[Your objective]
Your response must consist of the listing below, repeated exactly.

┏━━

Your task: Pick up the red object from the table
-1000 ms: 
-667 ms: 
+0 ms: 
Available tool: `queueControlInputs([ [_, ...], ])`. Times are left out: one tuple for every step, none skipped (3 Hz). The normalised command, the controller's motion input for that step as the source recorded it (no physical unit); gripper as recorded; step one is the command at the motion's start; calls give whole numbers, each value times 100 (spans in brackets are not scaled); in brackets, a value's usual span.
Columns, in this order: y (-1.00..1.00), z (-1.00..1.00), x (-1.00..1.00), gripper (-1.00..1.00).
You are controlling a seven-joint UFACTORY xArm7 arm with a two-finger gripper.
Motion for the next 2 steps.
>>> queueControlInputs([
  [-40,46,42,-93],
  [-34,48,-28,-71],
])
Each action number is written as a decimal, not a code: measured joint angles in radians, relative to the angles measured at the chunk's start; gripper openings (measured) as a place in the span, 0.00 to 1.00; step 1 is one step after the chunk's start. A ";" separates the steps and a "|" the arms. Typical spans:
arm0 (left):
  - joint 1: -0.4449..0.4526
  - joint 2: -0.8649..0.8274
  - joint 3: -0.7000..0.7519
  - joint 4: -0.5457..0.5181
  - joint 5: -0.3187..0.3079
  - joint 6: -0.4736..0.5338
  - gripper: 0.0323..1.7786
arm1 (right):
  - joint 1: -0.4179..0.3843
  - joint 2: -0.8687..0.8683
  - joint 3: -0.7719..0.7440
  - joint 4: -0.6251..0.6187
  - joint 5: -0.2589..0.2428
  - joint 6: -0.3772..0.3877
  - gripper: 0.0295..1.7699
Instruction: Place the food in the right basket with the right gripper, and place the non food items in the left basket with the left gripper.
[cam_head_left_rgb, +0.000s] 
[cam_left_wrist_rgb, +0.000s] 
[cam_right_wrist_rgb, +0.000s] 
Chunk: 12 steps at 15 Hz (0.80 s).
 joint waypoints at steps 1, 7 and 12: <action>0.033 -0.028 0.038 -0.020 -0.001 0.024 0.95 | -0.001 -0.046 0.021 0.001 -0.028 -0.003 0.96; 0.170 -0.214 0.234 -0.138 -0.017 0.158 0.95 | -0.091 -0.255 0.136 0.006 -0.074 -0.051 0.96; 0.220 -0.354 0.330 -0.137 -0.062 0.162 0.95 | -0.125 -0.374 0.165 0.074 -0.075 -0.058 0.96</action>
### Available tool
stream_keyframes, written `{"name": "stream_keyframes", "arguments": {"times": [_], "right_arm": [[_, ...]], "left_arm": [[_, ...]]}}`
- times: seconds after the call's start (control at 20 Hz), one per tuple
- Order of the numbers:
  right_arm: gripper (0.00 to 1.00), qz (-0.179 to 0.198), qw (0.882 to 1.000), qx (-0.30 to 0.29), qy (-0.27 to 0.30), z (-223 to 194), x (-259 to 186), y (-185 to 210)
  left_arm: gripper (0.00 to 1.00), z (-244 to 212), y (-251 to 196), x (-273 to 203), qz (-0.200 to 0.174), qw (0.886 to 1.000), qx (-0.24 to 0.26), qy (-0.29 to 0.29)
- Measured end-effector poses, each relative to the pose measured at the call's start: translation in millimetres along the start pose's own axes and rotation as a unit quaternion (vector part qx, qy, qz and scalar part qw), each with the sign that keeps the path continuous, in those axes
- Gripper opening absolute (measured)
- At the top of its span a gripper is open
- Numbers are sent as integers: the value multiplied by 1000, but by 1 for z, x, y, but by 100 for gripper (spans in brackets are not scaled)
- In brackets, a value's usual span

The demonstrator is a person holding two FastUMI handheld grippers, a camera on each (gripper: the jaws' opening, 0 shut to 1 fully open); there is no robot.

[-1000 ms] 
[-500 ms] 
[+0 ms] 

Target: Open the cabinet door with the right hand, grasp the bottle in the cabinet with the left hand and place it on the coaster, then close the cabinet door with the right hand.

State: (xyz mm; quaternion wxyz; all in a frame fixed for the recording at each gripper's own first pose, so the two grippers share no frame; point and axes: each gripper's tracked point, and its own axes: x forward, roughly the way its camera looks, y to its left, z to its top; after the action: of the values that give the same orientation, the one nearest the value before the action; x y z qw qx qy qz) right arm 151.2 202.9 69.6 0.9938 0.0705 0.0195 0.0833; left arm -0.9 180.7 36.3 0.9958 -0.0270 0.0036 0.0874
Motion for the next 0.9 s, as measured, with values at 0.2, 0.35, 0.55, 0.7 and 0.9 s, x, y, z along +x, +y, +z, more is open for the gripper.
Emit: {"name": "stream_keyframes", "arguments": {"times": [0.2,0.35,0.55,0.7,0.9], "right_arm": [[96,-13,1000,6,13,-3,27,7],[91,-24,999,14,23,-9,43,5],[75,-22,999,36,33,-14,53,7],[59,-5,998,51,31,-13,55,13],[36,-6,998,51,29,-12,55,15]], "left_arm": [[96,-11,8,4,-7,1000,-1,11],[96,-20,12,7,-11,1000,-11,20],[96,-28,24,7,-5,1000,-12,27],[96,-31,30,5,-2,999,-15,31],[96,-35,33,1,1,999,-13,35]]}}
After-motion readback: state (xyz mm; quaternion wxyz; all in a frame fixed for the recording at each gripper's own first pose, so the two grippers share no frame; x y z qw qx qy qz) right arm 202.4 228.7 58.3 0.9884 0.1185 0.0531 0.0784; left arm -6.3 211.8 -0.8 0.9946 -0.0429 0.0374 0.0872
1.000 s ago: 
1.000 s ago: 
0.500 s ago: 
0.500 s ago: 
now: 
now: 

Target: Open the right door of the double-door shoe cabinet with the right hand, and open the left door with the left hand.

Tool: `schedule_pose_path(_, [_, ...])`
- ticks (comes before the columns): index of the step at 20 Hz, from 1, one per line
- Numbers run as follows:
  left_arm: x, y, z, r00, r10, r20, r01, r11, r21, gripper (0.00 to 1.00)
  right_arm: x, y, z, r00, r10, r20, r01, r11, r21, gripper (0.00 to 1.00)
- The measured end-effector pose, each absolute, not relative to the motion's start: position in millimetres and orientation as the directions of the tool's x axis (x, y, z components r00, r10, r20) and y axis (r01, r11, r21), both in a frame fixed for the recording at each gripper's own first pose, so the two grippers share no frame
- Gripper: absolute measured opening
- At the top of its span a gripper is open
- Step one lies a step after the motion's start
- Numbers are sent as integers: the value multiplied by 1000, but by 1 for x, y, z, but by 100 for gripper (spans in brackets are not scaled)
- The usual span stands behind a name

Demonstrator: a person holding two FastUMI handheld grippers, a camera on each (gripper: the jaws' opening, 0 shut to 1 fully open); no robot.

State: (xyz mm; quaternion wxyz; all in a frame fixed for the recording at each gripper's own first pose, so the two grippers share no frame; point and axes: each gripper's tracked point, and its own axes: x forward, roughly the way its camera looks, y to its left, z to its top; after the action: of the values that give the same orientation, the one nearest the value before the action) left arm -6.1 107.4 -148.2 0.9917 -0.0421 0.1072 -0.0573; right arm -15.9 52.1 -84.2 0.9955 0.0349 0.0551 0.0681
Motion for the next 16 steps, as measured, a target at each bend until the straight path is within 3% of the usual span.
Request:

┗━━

[Response to this exercise]
Your task: Pick up the red object from the table
-1000 ms: 
-667 ms: 
+0 ms: 
Available tool: `queueControlInputs([ [_, ...], ])`. Times are left out: one tuple for every step, none skipped (3 Hz). The normalised command, the controller's motion input for that step as the source recorded it (no physical unit); gripper as recorded; step one is the command at the motion's start; calls give whole numbers, each value times 100 (spans in brackets are not scaled); in brackets, a value's usual span.
Columns, in this order: y (-1.00..1.00), z (-1.00..1.00), x (-1.00..1.00), gripper (-1.00..1.00).
You are controlling a seven-joint UFACTORY xArm7 arm with a two-finger gripper.
Motion for the next 2 steps.
>>> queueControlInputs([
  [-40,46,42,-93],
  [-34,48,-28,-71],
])
Each action number is written as a decimal, not a code: measured joint angles in radians, relative to the angles measured at the chunk's start; gripper openings (measured) as a place in the span, 0.00 to 1.00; step 1 is one step after the chunk's start. A ";" separates the steps and a "|" the arms. Typical spans:
arm0 (left):
  - joint 1: -0.4449..0.4526
  - joint 2: -0.8649..0.8274
  - joint 3: -0.7000..0.7519
  - joint 4: -0.5457..0.5181
  - joint 5: -0.3187..0.3079
  - joint 6: -0.4736..0.5338
  - gripper: 0.0323..1.7786
arm1 (right):
  - joint 1: -0.4179..0.3843
  - joint 2: -0.8687..0.8683
  - joint 3: -0.7719..0.7440
  - joint 4: -0.6251..0.6187
  - joint 5: -0.2589..0.2428
  - joint 6: -0.3772..0.3877
  - gripper: 0.0295..1.7699
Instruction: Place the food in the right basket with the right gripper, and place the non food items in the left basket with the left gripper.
[cam_head_left_rgb, +0.000s] 
[cam_left_wrist_rgb, +0.000s] 
[cam_right_wrist_rgb, +0.000s] 
Chunk: 12 steps at 15 Hz (0.80 s).
 joint waypoints at steps 1, 7 and 12: <action>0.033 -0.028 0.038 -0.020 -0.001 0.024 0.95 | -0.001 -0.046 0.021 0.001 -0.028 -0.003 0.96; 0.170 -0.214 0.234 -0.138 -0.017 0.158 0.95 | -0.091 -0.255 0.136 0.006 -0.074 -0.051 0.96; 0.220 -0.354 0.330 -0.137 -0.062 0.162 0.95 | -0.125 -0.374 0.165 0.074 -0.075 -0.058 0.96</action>
### Available tool
stream_keyframes, written `{"name": "stream_keyframes", "arguments": {"times": [_], "right_arm": [[_, ...]], "left_arm": [[_, ...]]}}`
- times: seconds after the call's start (control at 20 Hz), one per tuple
- Order of the numbers:
  right_arm: gripper (0.00 to 1.00), qz (-0.179 to 0.198), qw (0.882 to 1.000), qx (-0.30 to 0.29), qy (-0.27 to 0.30), z (-223 to 194), x (-259 to 186), y (-185 to 210)
  left_arm: gripper (0.00 to 1.00), z (-244 to 212), y (-251 to 196), x (-273 to 203), qz (-0.200 to 0.174), qw (0.886 to 1.000), qx (-0.24 to 0.26), qy (-0.29 to 0.29)
- Measured end-effector poses, each relative to the pose measured at the call's start: translation in millimetres along the start pose's own axes and rotation as a unit quaternion (vector part qx, qy, qz and scalar part qw), each with the sign that keeps the path continuous, in those axes
- Gripper opening absolute (measured)
- At the top of its span a gripper is open
- Numbers are sent as integers: the value multiplied by 1000, but by 1 for z, x, y, but by 100 for gripper (spans in brackets are not scaled)
- In brackets, a value's usual span

The demonstrator is a person holding two FastUMI handheld grippers, a camera on each (gripper: the jaws' opening, 0 shut to 1 fully open); there is no robot.

[-1000 ms] 
[-500 ms] 
[+0 ms] 

Target: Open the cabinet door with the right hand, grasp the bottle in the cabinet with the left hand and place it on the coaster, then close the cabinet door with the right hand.

State: (xyz mm; quaternion wxyz; all in a frame fixed for the recording at each gripper's own first pose, so the two grippers share no frame; point and axes: each gripper's tracked point, and its own axes: x forward, roughly the way its camera looks, y to its left, z to its top; after the action: of the values that give the same orientation, the one nearest the value before the action; x y z qw qx qy qz) right arm 151.2 202.9 69.6 0.9938 0.0705 0.0195 0.0833; left arm -0.9 180.7 36.3 0.9958 -0.0270 0.0036 0.0874
Motion for the next 0.9 s, as measured, with values at 0.2, 0.35, 0.55, 0.7 and 0.9 s, x, y, z along +x, +y, +z, more is open for the gripper.
Emit: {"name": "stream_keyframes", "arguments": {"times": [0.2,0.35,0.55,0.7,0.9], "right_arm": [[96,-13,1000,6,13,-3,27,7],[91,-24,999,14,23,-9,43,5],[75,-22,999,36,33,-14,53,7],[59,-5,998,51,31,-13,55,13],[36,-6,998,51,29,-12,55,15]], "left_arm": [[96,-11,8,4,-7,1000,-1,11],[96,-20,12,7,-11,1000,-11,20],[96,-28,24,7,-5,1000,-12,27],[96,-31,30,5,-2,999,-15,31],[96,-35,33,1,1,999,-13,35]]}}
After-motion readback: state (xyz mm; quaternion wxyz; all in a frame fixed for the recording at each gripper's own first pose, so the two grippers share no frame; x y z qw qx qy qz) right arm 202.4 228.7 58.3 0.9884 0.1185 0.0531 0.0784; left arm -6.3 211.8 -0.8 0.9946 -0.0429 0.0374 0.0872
1.000 s ago: 
1.000 s ago: 
0.500 s ago: 
0.500 s ago: 
now: 
now: 

Target: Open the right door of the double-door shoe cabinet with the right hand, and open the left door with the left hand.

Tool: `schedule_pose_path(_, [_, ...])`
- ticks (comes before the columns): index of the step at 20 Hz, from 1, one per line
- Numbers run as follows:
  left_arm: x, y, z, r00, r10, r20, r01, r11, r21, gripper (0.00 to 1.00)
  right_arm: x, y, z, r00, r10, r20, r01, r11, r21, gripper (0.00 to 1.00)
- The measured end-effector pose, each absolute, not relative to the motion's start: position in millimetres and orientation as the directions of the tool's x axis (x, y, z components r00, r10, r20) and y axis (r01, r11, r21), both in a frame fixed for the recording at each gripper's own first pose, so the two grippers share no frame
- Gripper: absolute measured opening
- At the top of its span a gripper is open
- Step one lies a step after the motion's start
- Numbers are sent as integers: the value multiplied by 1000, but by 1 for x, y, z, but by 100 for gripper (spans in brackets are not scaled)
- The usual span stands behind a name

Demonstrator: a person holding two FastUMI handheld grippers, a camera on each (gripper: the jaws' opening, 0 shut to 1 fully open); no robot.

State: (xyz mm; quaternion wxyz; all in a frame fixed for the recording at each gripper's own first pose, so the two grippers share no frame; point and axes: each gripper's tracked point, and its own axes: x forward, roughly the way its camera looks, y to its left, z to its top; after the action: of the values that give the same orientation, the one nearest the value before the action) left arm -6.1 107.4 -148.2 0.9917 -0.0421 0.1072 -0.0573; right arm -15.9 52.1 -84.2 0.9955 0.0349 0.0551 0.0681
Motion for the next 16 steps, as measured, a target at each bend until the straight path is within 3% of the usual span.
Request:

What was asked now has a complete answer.